Si, en ballon libre, la traversée est relativement aisée de Douvres à Calais, les vents la rendent plus malaisée dans le sens inverse. Ce n’est qu’en 1883, après trois tentatives infructueuses, que Lhoste, grâce à des courans aériens favorables, a pu, sciemment, franchir la Manche de France en Angleterre, — et encore, avait-il choisi Boulogne comme point de départ, afin de rendre plus sûr son atterrissage sur le sol anglais. Lhoste, dans ce voyage, se montra d’une prudence méritoire. Il eut soin de quitter Boulogne par un vent d’est. À 1 000 mètres d’altitude, il rencontra une très faible brise du sud, qui souffla toute la nuit. Ne sachant, à cause de la brume, où il était, il descendit jusqu’à 400 mètres où il fut repris par le vent d’est. Il remonta alors à I 600 mètres où il rencontra un courant sud-ouest. Par mesure de précaution, redescendant encore une fois sur la mer, il aperçut Douvres et eut la chance de rencontrer, à ce moment, un courant d’est qui le conduisit vers la terre. Il franchit la côte anglaise à une altitude de 300 mètres et atterrit enfin aux environs de New-Rommay. Mais il serait facile de compter sur les doigts le nombre de ceux qui ont réussi à refaire un pareil voyage, et Lhoste lui-même périt l’année suivante, avec son ami Mangot, en voulant renouveler sa tentative. Depuis, aucun dirigeable n’a risqué ce voyage, — ce qui ne prouve rien contre ce système de locomotion aérienne, sinon qu’il n’a pas osé.

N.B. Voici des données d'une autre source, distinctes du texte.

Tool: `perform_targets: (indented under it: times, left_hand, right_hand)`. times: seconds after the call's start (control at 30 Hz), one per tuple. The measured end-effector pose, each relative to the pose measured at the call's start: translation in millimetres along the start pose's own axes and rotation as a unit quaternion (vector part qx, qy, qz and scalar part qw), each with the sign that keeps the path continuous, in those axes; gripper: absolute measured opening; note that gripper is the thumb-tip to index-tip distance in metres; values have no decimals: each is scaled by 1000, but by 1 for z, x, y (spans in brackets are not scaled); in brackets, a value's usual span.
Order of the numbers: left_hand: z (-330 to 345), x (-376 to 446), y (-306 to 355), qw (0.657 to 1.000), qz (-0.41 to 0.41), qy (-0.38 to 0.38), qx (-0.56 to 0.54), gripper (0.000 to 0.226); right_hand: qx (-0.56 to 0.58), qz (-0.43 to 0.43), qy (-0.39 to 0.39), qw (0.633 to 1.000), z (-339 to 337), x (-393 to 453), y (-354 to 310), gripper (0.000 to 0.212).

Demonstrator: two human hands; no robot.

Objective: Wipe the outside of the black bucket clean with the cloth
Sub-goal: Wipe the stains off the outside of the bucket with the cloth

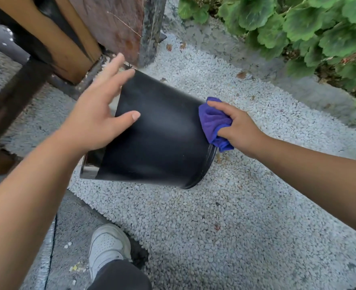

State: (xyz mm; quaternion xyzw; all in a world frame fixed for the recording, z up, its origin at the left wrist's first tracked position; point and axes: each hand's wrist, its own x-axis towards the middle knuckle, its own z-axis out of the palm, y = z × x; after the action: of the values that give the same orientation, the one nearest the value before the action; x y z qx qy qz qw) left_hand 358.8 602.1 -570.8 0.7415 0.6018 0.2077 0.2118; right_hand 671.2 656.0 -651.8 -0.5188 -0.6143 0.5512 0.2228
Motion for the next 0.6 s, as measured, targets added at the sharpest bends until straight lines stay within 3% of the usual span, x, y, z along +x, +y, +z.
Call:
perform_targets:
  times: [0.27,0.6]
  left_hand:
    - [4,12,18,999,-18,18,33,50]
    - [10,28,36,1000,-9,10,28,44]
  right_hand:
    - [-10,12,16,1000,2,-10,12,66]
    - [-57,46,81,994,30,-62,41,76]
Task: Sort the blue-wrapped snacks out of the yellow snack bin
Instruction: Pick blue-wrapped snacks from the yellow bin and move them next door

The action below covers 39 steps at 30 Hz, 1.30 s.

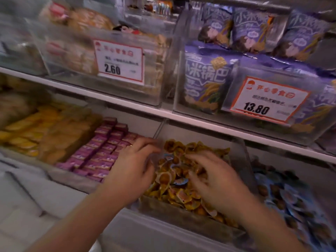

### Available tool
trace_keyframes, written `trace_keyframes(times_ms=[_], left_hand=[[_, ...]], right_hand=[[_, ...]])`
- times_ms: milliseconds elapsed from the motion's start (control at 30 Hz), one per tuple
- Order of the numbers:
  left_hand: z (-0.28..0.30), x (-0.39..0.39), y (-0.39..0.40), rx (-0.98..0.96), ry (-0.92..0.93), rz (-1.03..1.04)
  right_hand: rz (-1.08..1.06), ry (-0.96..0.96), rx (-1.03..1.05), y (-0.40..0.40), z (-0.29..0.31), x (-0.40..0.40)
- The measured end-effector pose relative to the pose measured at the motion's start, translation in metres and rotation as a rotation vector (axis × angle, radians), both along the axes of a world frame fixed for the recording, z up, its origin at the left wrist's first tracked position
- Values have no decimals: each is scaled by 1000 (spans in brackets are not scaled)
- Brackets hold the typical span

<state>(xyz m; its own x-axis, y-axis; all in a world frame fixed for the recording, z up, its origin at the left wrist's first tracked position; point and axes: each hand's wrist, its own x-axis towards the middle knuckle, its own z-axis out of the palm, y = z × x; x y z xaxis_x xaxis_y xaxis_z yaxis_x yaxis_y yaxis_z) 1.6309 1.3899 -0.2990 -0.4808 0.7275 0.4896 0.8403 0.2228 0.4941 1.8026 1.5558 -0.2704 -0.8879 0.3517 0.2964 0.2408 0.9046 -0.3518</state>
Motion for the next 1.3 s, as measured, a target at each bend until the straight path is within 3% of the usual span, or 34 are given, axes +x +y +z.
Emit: trace_keyframes(times_ms=[167, 267, 633, 867, 1133, 1200, 1300], left_hand=[[-3, -7, -2, 9, -55, -31], [-3, -11, -3, 2, -96, -63], [-3, -18, -8, 2, -131, -133], [-3, -15, -5, 7, -139, -108], [-4, -9, -1, 26, -150, -66], [-5, -10, -1, 24, -150, -66], [-5, -11, -1, 38, -173, -75]], right_hand=[[180, -674, -76, 22, -24, -83], [183, -821, -119, 41, -27, -107], [167, -613, -67, 55, -35, -97], [-34, -835, -19, 75, -20, -86], [-39, -829, 154, 67, -36, -97], [-31, -779, 181, 64, -40, -100], [-87, -513, 61, 72, -35, -97]])
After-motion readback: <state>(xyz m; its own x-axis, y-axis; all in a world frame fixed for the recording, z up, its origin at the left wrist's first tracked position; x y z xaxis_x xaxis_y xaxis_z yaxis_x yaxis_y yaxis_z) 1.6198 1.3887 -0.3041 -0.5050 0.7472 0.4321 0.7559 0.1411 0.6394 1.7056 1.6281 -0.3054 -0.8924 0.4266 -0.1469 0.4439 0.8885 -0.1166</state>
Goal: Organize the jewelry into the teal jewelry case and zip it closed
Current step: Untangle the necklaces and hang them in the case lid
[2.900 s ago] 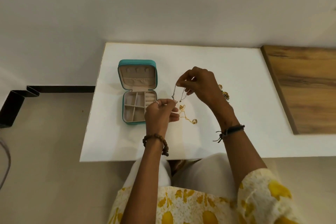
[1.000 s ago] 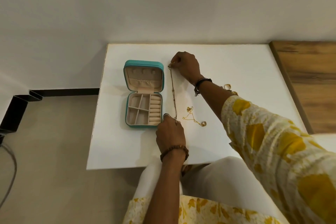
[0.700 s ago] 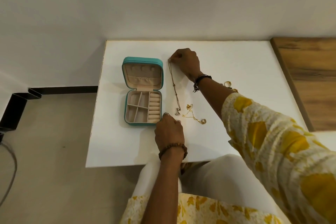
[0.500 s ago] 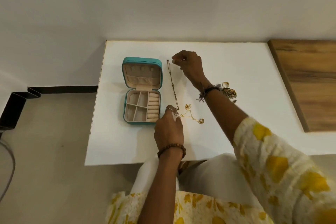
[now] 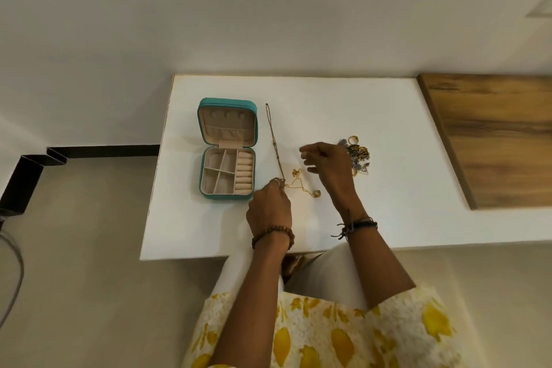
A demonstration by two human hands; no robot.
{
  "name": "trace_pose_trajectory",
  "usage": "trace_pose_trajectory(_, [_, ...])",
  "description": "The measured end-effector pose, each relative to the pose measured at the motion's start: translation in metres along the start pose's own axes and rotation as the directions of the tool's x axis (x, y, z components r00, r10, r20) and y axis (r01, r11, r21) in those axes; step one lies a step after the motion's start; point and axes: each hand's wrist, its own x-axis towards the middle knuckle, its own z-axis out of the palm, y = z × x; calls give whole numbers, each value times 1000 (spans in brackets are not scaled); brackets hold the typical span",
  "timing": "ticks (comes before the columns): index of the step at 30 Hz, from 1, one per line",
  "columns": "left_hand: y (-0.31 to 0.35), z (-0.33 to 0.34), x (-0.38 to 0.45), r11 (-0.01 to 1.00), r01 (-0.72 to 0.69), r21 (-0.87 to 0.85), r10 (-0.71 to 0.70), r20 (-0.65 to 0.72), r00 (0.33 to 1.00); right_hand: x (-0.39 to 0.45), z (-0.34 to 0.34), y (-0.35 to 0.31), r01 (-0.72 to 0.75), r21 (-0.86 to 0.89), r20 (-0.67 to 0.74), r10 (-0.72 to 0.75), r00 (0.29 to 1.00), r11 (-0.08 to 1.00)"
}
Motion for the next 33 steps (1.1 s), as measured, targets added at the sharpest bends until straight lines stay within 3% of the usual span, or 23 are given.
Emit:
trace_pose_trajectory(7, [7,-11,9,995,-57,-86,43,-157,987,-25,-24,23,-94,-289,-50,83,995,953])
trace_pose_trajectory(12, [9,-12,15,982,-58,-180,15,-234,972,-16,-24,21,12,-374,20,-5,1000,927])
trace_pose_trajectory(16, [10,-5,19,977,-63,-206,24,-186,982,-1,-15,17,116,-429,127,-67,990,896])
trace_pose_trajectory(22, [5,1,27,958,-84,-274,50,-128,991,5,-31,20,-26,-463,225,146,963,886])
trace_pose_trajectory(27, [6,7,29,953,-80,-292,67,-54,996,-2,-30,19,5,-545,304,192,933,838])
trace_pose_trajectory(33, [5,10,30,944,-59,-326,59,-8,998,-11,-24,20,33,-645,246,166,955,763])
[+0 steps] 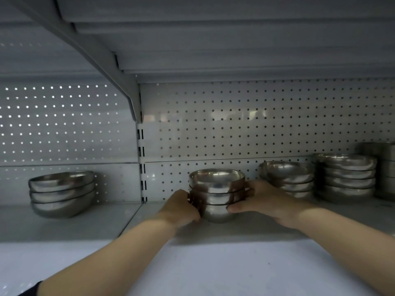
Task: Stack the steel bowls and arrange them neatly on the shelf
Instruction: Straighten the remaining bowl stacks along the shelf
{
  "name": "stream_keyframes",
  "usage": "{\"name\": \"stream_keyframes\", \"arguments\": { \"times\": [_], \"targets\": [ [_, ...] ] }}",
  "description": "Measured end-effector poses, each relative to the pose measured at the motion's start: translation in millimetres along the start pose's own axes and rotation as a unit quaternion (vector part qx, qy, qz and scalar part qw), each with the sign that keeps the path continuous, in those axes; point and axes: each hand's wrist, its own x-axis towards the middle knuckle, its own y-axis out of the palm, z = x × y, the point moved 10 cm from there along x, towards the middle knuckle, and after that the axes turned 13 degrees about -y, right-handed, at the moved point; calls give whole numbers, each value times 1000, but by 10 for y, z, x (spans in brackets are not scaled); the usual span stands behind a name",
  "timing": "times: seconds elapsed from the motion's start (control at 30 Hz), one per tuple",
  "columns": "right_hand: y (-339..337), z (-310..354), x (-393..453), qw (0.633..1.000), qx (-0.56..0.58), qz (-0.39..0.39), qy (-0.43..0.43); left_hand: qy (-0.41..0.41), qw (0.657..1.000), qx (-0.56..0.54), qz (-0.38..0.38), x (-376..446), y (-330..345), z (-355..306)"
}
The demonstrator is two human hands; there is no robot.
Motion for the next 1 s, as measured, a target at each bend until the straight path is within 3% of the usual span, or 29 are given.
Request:
{"name": "stream_keyframes", "arguments": {
  "times": [0.37, 0.73, 1.0],
  "targets": [
    [-223, -63, 50, 995, 53, -76, -36, 34, 995, -87, 27, 59, 97, -308],
    [-222, -178, 41, 995, 37, -81, -39, 97, 984, -140, 51, 69, 215, -343],
    [-210, -204, 59, 995, 26, -83, -40, 106, 989, -98, 21, 67, 209, -340]
  ]
}}
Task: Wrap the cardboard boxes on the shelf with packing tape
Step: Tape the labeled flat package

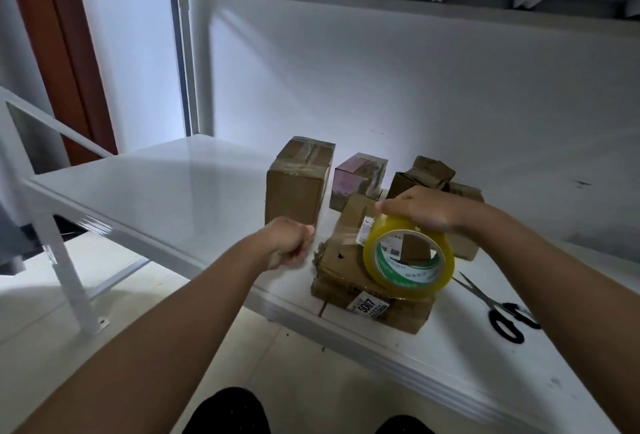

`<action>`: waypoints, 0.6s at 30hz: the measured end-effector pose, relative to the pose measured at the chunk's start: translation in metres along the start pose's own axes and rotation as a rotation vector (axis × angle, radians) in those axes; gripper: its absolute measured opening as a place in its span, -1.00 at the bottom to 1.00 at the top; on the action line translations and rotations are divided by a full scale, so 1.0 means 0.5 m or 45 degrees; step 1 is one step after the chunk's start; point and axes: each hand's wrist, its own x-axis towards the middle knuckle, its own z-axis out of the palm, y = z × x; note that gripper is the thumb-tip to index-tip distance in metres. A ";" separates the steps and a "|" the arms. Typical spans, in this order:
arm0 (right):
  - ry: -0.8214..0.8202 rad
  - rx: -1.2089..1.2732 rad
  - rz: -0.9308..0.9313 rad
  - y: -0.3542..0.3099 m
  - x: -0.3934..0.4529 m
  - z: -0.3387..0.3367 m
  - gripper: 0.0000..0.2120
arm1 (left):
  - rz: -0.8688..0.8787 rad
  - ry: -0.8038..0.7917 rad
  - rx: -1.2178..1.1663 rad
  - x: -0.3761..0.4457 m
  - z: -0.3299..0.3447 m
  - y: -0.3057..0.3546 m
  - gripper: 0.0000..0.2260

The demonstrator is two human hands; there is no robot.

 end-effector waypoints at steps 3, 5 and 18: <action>-0.003 0.005 0.005 0.000 0.002 0.002 -0.62 | -0.187 -0.164 -0.302 0.001 -0.002 -0.019 -0.84; -0.001 -0.002 0.009 -0.001 0.000 0.004 -0.61 | -0.268 -0.239 -0.472 0.006 0.000 -0.035 -0.83; 0.074 0.162 0.020 -0.003 -0.004 0.017 -0.53 | 0.147 0.054 0.707 0.021 0.048 -0.069 -0.60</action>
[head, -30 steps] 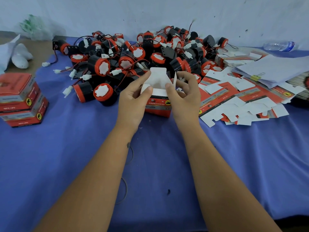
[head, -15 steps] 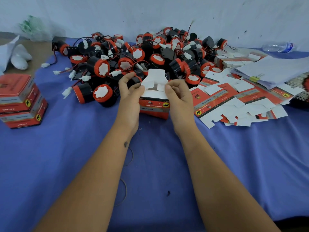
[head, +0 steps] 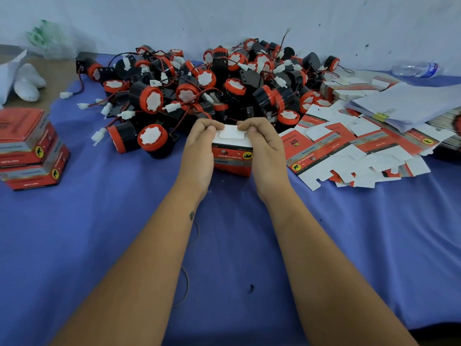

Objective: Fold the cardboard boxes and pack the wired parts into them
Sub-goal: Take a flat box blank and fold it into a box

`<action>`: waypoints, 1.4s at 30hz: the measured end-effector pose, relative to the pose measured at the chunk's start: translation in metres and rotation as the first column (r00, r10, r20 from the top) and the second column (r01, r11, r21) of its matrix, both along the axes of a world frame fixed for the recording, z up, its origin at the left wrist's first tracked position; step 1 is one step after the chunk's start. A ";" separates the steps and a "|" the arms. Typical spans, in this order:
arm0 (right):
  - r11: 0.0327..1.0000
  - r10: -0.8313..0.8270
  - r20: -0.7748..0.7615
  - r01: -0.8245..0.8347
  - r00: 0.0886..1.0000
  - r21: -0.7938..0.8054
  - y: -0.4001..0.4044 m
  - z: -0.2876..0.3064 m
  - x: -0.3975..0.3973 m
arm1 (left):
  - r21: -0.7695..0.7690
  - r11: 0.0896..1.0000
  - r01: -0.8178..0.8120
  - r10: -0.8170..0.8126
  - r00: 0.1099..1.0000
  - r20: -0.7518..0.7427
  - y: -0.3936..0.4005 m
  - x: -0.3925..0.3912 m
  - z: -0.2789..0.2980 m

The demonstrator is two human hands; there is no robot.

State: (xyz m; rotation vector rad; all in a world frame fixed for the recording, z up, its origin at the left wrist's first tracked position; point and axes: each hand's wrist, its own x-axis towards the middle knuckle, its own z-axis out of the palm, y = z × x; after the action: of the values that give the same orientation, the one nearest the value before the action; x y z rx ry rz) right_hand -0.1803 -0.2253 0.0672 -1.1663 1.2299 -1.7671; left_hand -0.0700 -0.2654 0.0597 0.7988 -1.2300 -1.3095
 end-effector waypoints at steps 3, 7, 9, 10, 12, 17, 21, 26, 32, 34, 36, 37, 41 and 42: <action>0.998 0.049 0.084 -0.052 0.995 0.026 0.002 0.000 0.000 | 0.022 1.000 0.015 -0.014 1.000 -0.010 0.001 0.000 0.001; 0.997 0.027 -0.026 -0.025 0.999 0.068 0.003 0.000 0.002 | 0.020 1.000 0.024 -0.024 1.000 0.001 -0.002 0.003 0.001; 0.997 0.004 -0.015 -0.002 1.000 0.083 0.002 0.001 0.004 | 0.039 0.999 0.006 -0.005 1.000 -0.030 -0.004 0.002 0.001; 0.996 -0.003 -0.002 0.003 1.000 0.084 0.002 0.001 0.005 | 0.042 0.999 -0.004 0.006 0.999 -0.041 -0.004 0.002 0.002; 0.996 -0.020 0.003 0.020 1.000 0.091 0.002 0.002 0.006 | 0.035 0.999 -0.014 0.016 0.999 -0.046 -0.003 0.001 0.001; 0.994 -0.046 -0.021 0.048 0.999 0.102 0.003 0.004 0.009 | 0.000 0.999 -0.044 0.044 0.999 -0.014 0.001 -0.001 0.001; 0.995 -0.023 -0.005 0.023 1.000 0.093 0.002 0.003 0.009 | -0.018 1.000 -0.012 0.012 1.000 -0.009 0.002 0.000 0.002; 0.998 -0.030 0.169 0.020 0.985 0.059 -0.001 0.005 0.005 | -0.069 0.988 0.141 -0.151 0.976 -0.160 0.005 0.000 0.010; 0.933 -0.211 -0.165 0.249 0.963 0.259 0.000 0.004 0.003 | -0.256 0.966 0.043 -0.075 0.990 -0.117 0.006 0.010 0.016; 0.952 -0.146 -0.060 0.157 0.987 0.261 0.002 0.005 0.005 | -0.296 0.954 0.038 -0.070 0.993 -0.100 0.005 0.010 0.016; 0.976 -0.123 0.071 0.108 0.990 0.187 0.002 0.009 0.007 | -0.329 0.943 0.044 -0.076 0.994 -0.085 0.005 0.009 0.015; 0.985 -0.116 0.102 0.102 0.988 0.138 0.001 0.011 0.006 | -0.324 0.945 0.049 -0.081 0.993 -0.086 0.004 0.009 0.014; 0.993 -0.046 0.234 0.070 0.971 -0.092 0.004 0.015 -0.006 | -0.088 0.995 0.054 -0.063 0.993 -0.101 -0.005 0.008 0.009; 0.992 -0.031 0.252 0.061 0.967 -0.110 0.005 0.015 -0.007 | -0.028 0.996 0.087 -0.090 0.990 -0.107 -0.006 0.007 0.008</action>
State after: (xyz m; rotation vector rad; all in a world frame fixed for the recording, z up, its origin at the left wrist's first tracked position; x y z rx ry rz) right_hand -0.1874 -0.2205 0.0826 -0.9491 1.0230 -1.9754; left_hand -0.0626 -0.2711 0.0674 0.6550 -1.2035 -1.3896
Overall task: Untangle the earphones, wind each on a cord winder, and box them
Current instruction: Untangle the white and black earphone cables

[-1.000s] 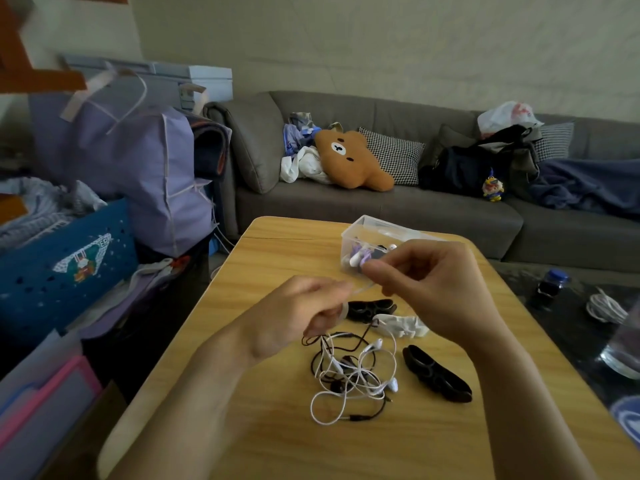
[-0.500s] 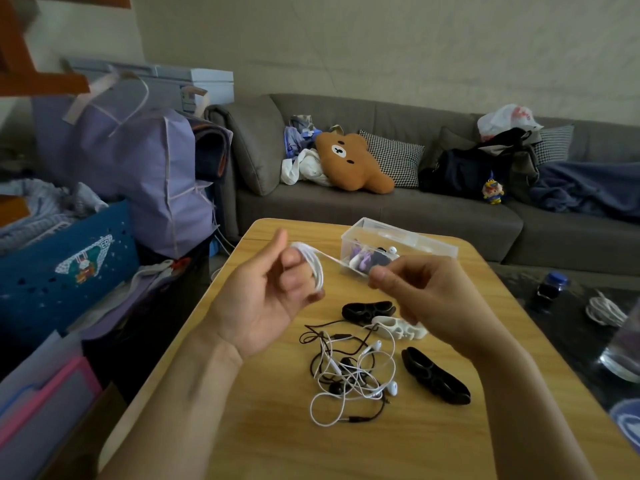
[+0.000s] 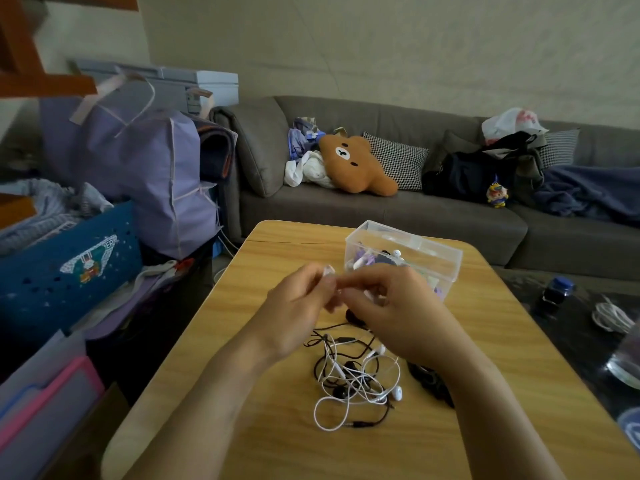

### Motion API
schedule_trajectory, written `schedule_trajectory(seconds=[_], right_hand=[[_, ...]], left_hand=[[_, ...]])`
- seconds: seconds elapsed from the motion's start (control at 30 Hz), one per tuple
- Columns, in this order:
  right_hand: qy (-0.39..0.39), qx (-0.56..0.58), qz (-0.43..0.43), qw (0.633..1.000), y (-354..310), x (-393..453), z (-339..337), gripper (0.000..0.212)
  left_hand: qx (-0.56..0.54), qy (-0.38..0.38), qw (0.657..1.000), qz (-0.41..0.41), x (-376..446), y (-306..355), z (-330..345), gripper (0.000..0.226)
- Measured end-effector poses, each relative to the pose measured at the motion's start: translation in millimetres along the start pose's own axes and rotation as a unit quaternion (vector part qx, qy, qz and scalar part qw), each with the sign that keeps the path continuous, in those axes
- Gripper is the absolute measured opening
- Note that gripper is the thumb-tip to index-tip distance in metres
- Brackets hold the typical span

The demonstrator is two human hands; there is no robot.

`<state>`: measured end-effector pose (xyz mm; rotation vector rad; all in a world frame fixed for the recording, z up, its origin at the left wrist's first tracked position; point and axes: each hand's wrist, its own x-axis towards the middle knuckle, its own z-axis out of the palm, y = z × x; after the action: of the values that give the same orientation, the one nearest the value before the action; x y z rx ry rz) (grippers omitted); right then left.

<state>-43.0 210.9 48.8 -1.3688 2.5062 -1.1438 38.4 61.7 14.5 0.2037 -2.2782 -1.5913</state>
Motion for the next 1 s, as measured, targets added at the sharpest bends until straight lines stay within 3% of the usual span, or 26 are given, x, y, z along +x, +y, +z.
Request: schedule_trajectory(seconds=[0.13,0.3,0.4,0.5,0.63,0.73,0.8,1.0], right_hand=[[0.085,0.083,-0.002,0.993,10,4,-1,0.007],[0.084,0.180,-0.026,0.980,17,3,5,0.022],[0.095,0.190,-0.038,0.976,17,4,12,0.031],[0.097,0.185,-0.023,0.978,15,6,25,0.025],[0.123,0.144,-0.019,0.982,8,9,42,0.018],[0.115,0.124,-0.031,0.985,2,8,47,0.013],[0.096,0.122,-0.016,0.988,2,8,48,0.009],[0.058,0.124,0.008,0.991,4,7,47,0.007]], left_hand=[[-0.029,-0.068,0.997,0.010,-2,8,3,0.045],[-0.134,-0.116,0.984,-0.001,-1,10,-2,0.052],[-0.215,-0.132,0.967,-0.024,-2,8,-5,0.044],[-0.275,-0.081,0.957,-0.044,-1,8,-1,0.043],[-0.317,0.095,0.939,-0.094,4,4,12,0.050],[-0.335,0.188,0.915,-0.125,10,-5,14,0.034],[-0.321,0.197,0.916,-0.138,11,-10,15,0.025],[-0.282,0.214,0.923,-0.150,13,-11,21,0.036]])
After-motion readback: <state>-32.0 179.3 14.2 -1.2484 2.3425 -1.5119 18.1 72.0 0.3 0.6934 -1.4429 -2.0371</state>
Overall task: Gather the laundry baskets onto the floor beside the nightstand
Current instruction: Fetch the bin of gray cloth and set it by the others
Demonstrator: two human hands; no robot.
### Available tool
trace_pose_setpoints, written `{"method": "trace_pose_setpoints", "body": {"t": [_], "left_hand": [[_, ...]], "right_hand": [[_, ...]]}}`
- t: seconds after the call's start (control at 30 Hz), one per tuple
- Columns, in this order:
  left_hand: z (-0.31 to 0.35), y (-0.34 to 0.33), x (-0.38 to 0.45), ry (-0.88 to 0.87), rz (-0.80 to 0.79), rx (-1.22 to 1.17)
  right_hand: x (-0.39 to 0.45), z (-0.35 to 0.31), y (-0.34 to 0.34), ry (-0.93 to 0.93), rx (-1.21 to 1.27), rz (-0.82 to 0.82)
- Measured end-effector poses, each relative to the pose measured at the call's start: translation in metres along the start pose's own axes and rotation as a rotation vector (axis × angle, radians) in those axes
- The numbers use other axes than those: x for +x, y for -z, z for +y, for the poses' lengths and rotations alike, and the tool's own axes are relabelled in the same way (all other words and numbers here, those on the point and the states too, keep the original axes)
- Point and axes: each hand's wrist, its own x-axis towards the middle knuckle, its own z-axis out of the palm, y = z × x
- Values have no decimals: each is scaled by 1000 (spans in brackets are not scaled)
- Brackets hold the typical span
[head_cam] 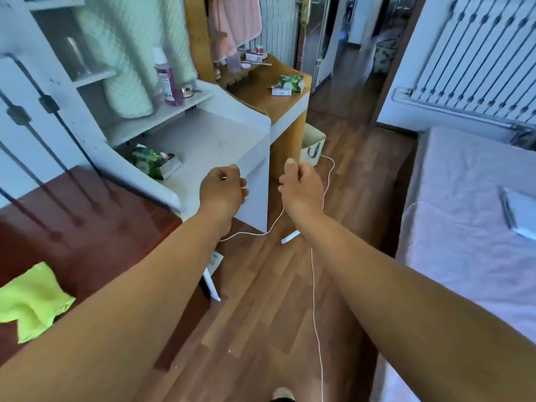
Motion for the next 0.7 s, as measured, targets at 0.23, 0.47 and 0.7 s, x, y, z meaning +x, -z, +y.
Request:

Il était réservé au plus lourd que l’air d’accomplir cette prouesse, que semblaient faciliter et sa vitesse, et surtout le peu de résistance relative qu’il présente au vent, mais que le moteur à explosion, dont la maladie de cœur originelle n’est pas encore guérie, rendait quand même hasardeuse et périlleuse.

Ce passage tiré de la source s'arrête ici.